# To do:
Could you write out the listing below exactly as it stands, leaving out the pictures?

# Recorded information:
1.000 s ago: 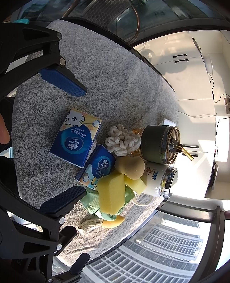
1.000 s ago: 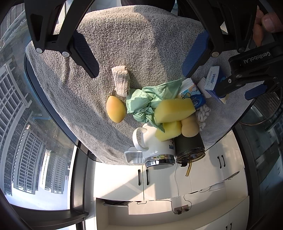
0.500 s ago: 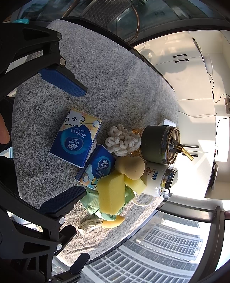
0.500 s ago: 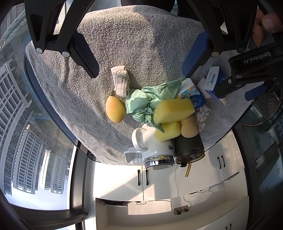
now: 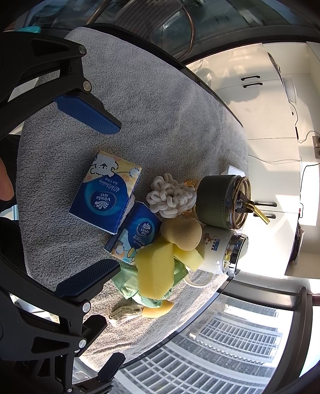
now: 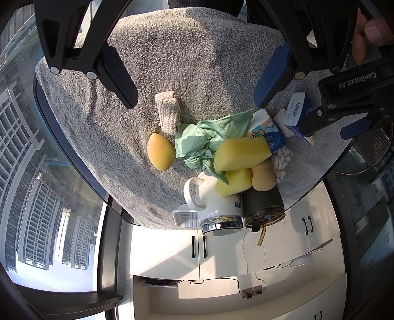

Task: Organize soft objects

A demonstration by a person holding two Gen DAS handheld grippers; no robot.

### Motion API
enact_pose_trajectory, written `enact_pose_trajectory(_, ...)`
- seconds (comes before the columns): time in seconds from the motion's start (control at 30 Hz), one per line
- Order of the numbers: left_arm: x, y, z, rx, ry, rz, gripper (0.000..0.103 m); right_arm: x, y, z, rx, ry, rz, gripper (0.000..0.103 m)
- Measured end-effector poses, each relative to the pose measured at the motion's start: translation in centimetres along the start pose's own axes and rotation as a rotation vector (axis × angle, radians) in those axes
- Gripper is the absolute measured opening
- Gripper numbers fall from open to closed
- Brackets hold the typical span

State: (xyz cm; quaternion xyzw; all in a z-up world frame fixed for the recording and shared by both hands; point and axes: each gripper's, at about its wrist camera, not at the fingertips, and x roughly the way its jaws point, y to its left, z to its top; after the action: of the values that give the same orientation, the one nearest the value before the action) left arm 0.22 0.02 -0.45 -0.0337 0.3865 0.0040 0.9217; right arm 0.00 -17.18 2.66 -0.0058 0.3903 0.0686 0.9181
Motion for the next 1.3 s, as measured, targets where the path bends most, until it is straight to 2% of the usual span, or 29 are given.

# Written answer:
1.000 s ago: 
1.000 s ago: 
0.500 s ago: 
0.500 s ago: 
now: 
now: 

Task: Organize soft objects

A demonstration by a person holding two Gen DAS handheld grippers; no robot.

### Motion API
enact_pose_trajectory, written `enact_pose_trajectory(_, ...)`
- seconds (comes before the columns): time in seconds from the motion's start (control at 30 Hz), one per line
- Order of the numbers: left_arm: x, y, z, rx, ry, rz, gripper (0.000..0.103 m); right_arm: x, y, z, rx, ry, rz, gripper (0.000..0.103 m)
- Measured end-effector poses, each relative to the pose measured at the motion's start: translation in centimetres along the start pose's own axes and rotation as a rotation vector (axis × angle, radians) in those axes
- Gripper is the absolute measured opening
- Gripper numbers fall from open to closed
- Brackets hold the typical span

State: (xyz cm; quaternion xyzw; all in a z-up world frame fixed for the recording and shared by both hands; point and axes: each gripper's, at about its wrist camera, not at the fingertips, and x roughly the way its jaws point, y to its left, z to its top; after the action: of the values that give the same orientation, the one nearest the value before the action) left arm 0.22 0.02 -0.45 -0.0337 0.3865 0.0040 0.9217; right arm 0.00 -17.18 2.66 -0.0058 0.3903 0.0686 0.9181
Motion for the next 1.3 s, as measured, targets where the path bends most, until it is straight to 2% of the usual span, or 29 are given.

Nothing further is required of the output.